Dirigido por Uberto Pasolini, O Retorno adapta o último ato da Odisseia com uma abordagem contida, realista e profundamente humana, sem deuses ou monstros, mas não menos grandiosa
Segundo o mitólogo Joseph Campbell, A Odisseia de Homero é um livro de iniciações e reconexões. Depois de dez anos na Guerra de Troia, onde heróis como Aquiles, Agamemnon e Odisseu viveram guiados pelo pathos, apenas a astúcia, o logos, do Cavalo de Troia trouxe vitória. Porém, esses homens retornaram tão imersos em suas imagens de guerreiros que precisavam de outra jornada para se reconectar com o lado humano, afetivo, “feminino” que haviam deixado para trás, como visto nos relatos de estupros e assédio após a queda de Troia.
Muitos guerreiros falharam, Agamemnon, líder grego, foi morto por sua esposa Clitemnestra após o seu retorno. Já Odisseu, recebeu dos deuses uma provação maior: dez anos vagando, enfrentando monstros externos e internos, até estar pronto para retornar não somente à Ítaca, mas também ao seu posto de rei e marido.
A produção dirigida por Uberto Pasolini, italiano, produtor, ex-banqueiro e sobrinho de Luchino Visconti, não entrega um épico hollywoodiano. O Retorno é mais intimista: um olhar sobre o guerreiro que, ao reencontrar sua terra, precisa confrontar não somente os inimigos físicos, na forma dos pretendentes de Penélope, mas também os seus próprios arrependimentos e fantasmas.

Ralph Fiennes em O Retorno- Divulgação O2 Play
A escolha estética é poderosa. A fotografia naturalista ressalta os detalhes, a trilha sonora equilibra épico e contemplação, e o roteiro intercala filosofia, reflexão e ação com precisão. Cada cena faz a narrativa avançar rumo a um clímax catártico, em uma jornada lenta, porém, jamais cansativa. Mesmo em momentos intimistas, como Odisseu, ao redor da fogueira, contando sobre a Guerra de Troia, traz um ludismo que permite o espectador viajar e imaginar exatamente aqueles momentos, e isto é algo mágico.
Ralph Fiennes e Juliette Binoche elevam o filme. O Odisseu de Fiennes carrega a força de um guerreiro, mas também o peso de erros passados que cometeu em Troia, em sua jornada e no abandono de sua família e casa, vendo ao seu retorno o impacto de suas decisões, assim, sua última provação para paz não é contra ciclopes ou sereias, mas contra si mesmo e seus iguais.
Em contrapartida, Juliette Binoche compõe uma Penélope não menos poderosa, baseando sua atuação em contenção e resistência, revelando sua verdadeira força em gestos sutis. Penélope teve que se manter forte por quase vinte anos, sendo assediada por pretendentes que dominaram sua própria casa e a ilha como um todo, não somente por ela mesma, mas também por conta de seu filho, Telêmaco. Assim, acompanhamos uma personagem rica, densa e o complemento ideal para o personagem de Fiennes.

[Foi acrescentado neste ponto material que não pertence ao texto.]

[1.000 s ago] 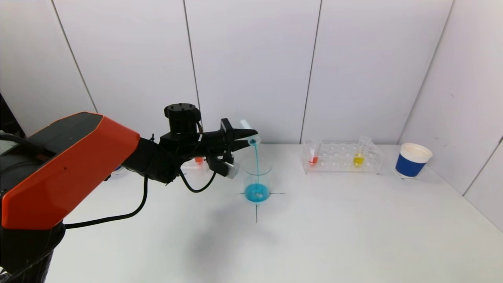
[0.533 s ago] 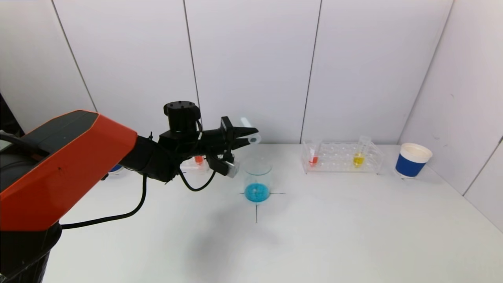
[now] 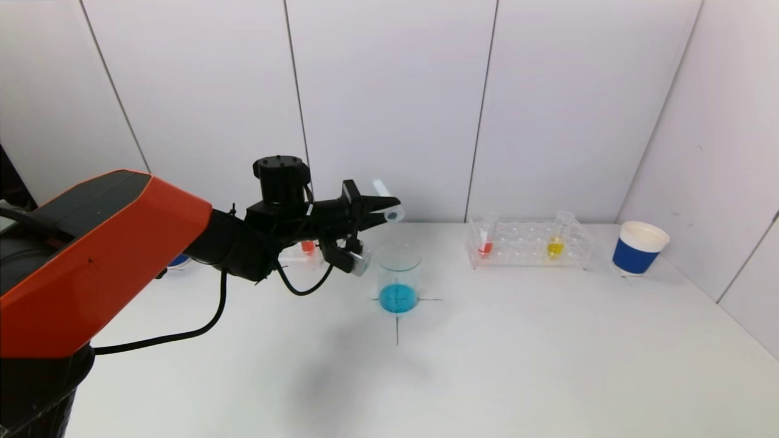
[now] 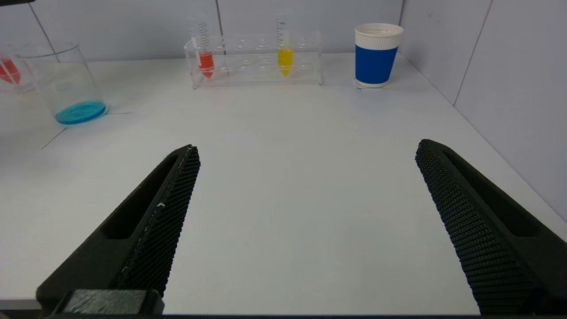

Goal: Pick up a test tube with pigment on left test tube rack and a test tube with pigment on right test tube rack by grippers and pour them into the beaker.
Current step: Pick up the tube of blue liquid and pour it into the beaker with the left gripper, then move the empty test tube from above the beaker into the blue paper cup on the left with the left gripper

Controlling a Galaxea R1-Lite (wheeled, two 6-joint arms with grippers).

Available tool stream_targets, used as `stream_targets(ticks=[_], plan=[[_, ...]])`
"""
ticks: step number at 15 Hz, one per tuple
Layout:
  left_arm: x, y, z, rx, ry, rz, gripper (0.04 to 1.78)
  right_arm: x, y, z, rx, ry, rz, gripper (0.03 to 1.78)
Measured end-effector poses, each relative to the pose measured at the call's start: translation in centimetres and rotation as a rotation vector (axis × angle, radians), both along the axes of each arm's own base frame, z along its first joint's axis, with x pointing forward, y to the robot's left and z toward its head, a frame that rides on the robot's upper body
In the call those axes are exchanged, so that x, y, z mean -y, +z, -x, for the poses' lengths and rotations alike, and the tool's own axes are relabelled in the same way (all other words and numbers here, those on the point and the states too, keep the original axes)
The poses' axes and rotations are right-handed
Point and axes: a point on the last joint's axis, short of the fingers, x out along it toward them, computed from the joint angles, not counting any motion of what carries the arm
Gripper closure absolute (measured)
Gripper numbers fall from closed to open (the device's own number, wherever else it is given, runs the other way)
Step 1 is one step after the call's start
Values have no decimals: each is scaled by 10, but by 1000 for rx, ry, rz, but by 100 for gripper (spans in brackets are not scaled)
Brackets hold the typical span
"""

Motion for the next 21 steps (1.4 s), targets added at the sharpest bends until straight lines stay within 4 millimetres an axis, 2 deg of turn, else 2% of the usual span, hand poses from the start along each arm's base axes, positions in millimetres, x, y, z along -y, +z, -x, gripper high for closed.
stream_targets(ticks=[5, 14, 17, 21], plan=[[2, -1, 1, -106, 22, 46, 139, 0, 0, 0, 0, -1, 0, 4], [-2, 31, 13, -571, 216, 366, 139, 0, 0, 0, 0, 0, 0, 4], [-1, 49, 24, -714, 291, 525, 139, 0, 0, 0, 0, 0, 0, 4], [-9, 79, 37, -796, 410, 755, 139, 0, 0, 0, 0, 0, 0, 4]])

Ralph Fiennes e Juliette Binoche em O Retorno- Copyright Ithaca Films / Marvelous Productions
Pasolini conduz momentos simbólicos, como a morte do cachorro Argos ou a cena do arco, com a mesma força que dá às sequências de ação, sempre grandiosas pelo peso emocional que carregam. Quando Odisseu finalmente revela sua presença, a espera se justifica: o corpo em cena anuncia o desfecho inevitável que desde o começo sabíamos que iria acontecer, queira o público tenha conhecimento prévio da história, ou não.
No fim, O Retorno é mais que um relato sobre voltar para casa. É a história de um homem que precisa se reencontrar, reconciliar-se com o que perdeu e descobrir, outra vez, quem é. Pasolini demonstra que a Odisseia permanece viva porque fala menos de monstros e deuses, e mais daquilo que nunca envelhece: a necessidade humana de reconexão consigo mesmo, e com aqueles que ama.
Com distribuição da O2 Play, O Retorno chega aos cinemas brasileiros no dia 4 de setembro.